HOMBRES ILUSTRES

FRIEDRICH TRENDELENBURG (1802-1972)

Friedrich Trendelenburg the son of the well known philosopher Friedrich Adolf Trendelenburg, was born in Berlin, at his time a world centre of medical science and teaching. Still, however, he chose to study medicine in Scotland, at the universities of Glasgow - a pupil of Allen Thomson (1809-1884) - and Edinburgh. He completed his studies in Berlin under Bernhard Rudolf Konrad von Langenbeck (1810-1887) and received his medical doctorate in 1866 with a dissertation on surgery in ancient India. He was later made doctor of honour at the University of Aberdeen, Scotland.

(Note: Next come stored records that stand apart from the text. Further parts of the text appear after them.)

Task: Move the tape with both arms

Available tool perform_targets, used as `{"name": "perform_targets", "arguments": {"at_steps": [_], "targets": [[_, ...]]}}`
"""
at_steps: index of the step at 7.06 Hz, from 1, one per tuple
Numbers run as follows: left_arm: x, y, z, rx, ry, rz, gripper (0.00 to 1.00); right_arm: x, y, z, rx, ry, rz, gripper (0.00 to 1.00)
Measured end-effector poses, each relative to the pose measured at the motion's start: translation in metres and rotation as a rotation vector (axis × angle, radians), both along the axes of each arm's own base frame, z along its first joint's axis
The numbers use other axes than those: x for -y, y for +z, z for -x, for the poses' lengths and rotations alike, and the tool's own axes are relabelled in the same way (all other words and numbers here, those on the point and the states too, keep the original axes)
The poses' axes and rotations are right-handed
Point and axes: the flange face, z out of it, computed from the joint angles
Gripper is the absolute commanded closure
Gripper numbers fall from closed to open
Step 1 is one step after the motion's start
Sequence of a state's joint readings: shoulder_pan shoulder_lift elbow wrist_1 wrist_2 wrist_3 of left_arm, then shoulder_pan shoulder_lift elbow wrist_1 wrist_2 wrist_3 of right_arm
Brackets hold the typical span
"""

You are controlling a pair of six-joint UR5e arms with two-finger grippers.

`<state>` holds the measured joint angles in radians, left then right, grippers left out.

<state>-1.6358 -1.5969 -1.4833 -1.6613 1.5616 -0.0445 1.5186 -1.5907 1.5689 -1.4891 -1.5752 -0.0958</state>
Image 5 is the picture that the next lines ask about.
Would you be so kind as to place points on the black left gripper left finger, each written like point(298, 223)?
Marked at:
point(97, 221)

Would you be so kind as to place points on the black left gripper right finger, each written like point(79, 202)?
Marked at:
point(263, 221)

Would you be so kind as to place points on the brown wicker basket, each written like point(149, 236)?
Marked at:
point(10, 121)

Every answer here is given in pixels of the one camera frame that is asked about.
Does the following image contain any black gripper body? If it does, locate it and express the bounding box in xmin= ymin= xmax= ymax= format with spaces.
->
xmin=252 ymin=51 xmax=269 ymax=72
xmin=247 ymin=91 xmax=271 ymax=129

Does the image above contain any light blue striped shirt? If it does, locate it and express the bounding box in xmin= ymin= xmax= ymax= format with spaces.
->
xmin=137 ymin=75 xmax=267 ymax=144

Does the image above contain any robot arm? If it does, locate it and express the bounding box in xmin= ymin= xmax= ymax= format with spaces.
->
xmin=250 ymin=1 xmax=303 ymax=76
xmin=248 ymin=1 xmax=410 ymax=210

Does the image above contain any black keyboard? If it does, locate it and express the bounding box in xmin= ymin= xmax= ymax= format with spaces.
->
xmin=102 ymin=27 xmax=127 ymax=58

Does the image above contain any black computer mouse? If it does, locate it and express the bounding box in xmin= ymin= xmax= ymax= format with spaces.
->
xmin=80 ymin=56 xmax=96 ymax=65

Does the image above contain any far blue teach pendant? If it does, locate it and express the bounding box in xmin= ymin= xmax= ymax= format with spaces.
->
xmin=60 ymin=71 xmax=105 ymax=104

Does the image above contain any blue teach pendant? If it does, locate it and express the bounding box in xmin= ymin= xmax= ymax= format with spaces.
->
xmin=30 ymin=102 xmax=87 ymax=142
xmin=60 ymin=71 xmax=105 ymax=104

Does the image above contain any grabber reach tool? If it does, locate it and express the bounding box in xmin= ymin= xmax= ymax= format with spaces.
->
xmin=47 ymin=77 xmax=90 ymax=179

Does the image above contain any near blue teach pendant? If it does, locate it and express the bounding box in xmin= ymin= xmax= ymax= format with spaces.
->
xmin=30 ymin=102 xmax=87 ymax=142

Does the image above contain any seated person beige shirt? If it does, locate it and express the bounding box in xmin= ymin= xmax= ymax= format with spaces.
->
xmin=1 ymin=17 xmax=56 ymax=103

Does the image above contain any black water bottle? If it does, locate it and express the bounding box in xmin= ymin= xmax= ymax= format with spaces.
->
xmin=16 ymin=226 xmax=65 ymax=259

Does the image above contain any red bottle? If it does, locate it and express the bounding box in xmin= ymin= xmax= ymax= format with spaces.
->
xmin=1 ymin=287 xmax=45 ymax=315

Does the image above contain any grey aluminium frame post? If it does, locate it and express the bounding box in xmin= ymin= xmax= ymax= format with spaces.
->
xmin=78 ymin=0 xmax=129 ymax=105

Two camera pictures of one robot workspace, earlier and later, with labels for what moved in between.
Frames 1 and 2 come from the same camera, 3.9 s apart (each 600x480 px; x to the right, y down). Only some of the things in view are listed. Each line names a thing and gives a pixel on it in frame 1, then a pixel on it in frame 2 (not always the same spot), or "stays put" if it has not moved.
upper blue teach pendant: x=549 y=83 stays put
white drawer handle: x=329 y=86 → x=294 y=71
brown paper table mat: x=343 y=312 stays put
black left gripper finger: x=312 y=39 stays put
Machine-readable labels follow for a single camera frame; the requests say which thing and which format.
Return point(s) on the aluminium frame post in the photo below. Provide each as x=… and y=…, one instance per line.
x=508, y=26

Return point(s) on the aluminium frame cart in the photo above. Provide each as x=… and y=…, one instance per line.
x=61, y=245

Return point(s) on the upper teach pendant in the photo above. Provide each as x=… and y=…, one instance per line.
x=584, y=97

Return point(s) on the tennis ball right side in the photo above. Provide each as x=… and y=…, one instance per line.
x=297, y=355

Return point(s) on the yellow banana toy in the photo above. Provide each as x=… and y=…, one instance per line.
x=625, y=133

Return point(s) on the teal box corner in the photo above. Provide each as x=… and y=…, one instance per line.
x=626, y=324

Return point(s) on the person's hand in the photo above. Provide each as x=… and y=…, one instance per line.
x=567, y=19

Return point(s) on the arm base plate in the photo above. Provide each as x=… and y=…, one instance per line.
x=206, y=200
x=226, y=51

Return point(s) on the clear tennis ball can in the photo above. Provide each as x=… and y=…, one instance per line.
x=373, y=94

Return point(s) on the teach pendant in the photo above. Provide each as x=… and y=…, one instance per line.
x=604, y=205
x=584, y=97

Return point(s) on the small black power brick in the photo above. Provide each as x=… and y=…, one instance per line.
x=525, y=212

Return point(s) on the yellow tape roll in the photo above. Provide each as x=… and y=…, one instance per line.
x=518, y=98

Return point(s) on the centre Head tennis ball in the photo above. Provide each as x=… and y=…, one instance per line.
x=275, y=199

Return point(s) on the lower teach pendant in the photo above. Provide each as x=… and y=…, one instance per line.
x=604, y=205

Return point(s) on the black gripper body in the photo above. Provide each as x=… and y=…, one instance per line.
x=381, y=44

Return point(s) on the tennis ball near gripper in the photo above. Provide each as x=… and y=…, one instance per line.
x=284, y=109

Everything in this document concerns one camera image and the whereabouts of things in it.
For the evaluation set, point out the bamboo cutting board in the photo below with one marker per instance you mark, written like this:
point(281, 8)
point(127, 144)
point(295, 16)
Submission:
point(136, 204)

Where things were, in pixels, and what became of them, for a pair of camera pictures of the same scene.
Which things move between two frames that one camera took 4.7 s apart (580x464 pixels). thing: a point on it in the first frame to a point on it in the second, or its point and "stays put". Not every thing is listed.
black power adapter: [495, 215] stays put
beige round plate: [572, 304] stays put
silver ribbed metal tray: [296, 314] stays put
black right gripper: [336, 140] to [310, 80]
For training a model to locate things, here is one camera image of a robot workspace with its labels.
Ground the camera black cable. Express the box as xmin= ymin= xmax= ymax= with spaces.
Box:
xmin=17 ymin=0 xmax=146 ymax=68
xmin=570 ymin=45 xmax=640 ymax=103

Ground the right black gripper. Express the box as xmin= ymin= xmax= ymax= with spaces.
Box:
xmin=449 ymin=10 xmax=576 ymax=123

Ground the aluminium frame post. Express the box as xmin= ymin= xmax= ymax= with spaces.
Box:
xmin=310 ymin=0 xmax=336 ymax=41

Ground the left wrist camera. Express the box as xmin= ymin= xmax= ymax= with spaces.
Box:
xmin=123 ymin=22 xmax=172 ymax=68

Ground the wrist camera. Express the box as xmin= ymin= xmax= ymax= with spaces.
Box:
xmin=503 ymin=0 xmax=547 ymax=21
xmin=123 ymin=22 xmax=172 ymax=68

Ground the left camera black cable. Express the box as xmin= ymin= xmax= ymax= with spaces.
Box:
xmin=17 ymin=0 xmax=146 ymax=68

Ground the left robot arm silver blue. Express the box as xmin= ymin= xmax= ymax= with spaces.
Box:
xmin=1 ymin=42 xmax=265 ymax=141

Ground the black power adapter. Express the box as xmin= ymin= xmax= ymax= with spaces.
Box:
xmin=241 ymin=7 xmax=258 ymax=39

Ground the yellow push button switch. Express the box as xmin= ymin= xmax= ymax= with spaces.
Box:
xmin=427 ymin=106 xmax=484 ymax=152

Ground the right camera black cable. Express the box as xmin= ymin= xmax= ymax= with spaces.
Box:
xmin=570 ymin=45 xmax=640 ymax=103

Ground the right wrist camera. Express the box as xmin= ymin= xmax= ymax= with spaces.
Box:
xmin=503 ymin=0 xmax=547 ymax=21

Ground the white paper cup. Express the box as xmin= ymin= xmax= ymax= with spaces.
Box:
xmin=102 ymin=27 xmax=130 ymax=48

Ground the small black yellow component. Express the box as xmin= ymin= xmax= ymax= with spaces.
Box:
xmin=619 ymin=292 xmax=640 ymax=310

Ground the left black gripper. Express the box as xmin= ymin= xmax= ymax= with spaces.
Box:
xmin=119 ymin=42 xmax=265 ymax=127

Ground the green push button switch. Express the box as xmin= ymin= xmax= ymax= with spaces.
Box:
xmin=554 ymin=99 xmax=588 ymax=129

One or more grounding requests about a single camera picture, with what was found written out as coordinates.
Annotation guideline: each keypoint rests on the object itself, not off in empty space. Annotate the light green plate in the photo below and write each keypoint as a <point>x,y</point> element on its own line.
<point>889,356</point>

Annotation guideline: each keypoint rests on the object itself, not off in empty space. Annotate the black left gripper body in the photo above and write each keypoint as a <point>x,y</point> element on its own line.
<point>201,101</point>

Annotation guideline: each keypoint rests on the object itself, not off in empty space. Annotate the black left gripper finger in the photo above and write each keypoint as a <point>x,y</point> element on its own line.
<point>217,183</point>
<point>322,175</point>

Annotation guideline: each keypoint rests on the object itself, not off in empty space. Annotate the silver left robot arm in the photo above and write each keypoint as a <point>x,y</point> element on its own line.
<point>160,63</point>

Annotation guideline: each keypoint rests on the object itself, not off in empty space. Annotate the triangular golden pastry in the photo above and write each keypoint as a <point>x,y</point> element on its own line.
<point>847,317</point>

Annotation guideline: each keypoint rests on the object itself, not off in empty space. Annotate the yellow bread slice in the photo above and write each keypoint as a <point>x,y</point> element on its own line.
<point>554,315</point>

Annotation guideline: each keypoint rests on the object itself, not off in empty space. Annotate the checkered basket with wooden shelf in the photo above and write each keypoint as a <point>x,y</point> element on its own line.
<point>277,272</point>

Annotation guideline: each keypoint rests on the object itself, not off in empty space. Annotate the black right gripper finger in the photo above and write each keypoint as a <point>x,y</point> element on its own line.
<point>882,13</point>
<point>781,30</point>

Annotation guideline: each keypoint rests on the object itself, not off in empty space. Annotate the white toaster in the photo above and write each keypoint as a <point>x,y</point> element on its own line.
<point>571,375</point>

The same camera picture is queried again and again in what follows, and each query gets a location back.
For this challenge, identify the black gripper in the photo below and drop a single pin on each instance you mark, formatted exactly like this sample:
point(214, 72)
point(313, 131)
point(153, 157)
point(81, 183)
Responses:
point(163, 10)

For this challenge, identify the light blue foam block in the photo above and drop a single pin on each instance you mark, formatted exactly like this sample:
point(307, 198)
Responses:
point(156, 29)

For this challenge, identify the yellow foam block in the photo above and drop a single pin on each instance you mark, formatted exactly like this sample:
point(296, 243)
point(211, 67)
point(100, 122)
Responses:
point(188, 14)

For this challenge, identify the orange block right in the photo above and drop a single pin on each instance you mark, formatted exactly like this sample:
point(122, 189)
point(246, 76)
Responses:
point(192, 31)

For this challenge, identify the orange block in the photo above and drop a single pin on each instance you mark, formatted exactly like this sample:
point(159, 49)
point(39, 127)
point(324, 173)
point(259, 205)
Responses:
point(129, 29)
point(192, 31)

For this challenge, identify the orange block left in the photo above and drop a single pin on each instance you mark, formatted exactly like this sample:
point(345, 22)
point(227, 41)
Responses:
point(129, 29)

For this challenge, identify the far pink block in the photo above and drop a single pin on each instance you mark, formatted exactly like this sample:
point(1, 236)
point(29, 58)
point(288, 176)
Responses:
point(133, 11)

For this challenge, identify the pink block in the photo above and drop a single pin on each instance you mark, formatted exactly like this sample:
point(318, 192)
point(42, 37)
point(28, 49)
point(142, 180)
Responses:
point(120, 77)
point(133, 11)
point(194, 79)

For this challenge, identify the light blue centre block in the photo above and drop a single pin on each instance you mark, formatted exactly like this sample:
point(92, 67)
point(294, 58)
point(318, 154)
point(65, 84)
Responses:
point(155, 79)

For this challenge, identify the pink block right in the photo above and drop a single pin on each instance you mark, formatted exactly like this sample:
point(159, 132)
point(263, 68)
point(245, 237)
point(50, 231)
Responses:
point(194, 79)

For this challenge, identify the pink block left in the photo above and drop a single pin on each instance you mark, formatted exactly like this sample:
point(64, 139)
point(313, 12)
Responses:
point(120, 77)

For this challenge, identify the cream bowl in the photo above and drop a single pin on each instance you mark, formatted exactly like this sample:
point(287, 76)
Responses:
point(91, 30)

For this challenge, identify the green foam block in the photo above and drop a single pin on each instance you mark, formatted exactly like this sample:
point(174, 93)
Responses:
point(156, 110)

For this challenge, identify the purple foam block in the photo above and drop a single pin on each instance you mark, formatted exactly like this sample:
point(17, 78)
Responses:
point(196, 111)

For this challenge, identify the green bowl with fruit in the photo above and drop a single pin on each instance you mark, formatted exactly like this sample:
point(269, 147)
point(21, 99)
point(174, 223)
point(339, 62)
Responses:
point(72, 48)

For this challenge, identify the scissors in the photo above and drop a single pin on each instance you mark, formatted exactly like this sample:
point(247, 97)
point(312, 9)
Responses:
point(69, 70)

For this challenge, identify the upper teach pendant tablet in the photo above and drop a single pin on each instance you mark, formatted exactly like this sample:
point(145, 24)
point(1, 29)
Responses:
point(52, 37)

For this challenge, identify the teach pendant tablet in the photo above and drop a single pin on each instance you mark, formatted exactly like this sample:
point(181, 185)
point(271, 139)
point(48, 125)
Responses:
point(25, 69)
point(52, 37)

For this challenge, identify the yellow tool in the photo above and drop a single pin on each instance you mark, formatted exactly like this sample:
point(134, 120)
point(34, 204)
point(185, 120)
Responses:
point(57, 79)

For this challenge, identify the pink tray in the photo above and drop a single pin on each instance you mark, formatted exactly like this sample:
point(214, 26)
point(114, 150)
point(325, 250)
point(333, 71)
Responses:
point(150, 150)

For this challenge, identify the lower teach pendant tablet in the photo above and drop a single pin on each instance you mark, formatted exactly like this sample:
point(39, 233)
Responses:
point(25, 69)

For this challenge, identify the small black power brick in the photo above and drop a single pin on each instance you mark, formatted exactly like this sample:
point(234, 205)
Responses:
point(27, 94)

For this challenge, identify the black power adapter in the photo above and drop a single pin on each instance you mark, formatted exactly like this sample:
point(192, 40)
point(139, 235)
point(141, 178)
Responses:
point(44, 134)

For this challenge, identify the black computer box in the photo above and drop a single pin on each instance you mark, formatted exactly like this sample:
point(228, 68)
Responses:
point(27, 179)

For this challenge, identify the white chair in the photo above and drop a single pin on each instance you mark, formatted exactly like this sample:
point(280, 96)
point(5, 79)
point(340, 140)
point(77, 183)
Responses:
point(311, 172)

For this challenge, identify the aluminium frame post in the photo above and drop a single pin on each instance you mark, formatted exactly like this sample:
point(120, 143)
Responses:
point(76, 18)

During the years 1868 to 1874 Trendelenburg worked as an assistant at Langenbeck's clinic, and in 1874 received a senior position as medical director of the surgical station of the Friedrichshain hospital in Berlin. Already the following year he left Berlin to enter a position as professor of surgery in Rostock. Seven years later, in 1882, he assumed the same office in Bonn, and in 1895 succeeded Karl Thiersch (1822-1895) in Leipzig. In Leipzig he was entrusted with the position as surgeon-in-chief at the university clinic. He remained in Leipzig until his retirement in 1911. It was during his time as assistant to Langenbeck that Trendelenburg worked on stricture of the trachea. In Rostock he introduced gastrostomy in the treatment of oesophageal stricture, and in 1878 was the first surgeon to suture the patella in Germany. He first used his position for operating on viscera in 1881. Trendelenburg introduced an operation for varicose veins and in 1907 made an attempt at surgical removal of a thrombosis in a patient with pulmonary embolism. He lived to see his pupil, Martin Kirschner (1879-1942), perform the first successful embolectomy in 1924. He is also connected with a cannula/needle used for preventing patients from swallowing blood during operations of the larynx. Friedrich Trendelenburg was founder of the German Surgical Society in 1872, and was greatly interested in surgical history. He wrote an account of ancient Indian surgery as well as an autobiography. He died with a carcinoma of the mandible. Trendelenburg spent his last years in Nikolassee near Berlin. His son Wilhelm Trendelenburg (born 1877) was professor of physiology at the University of Innsbruck.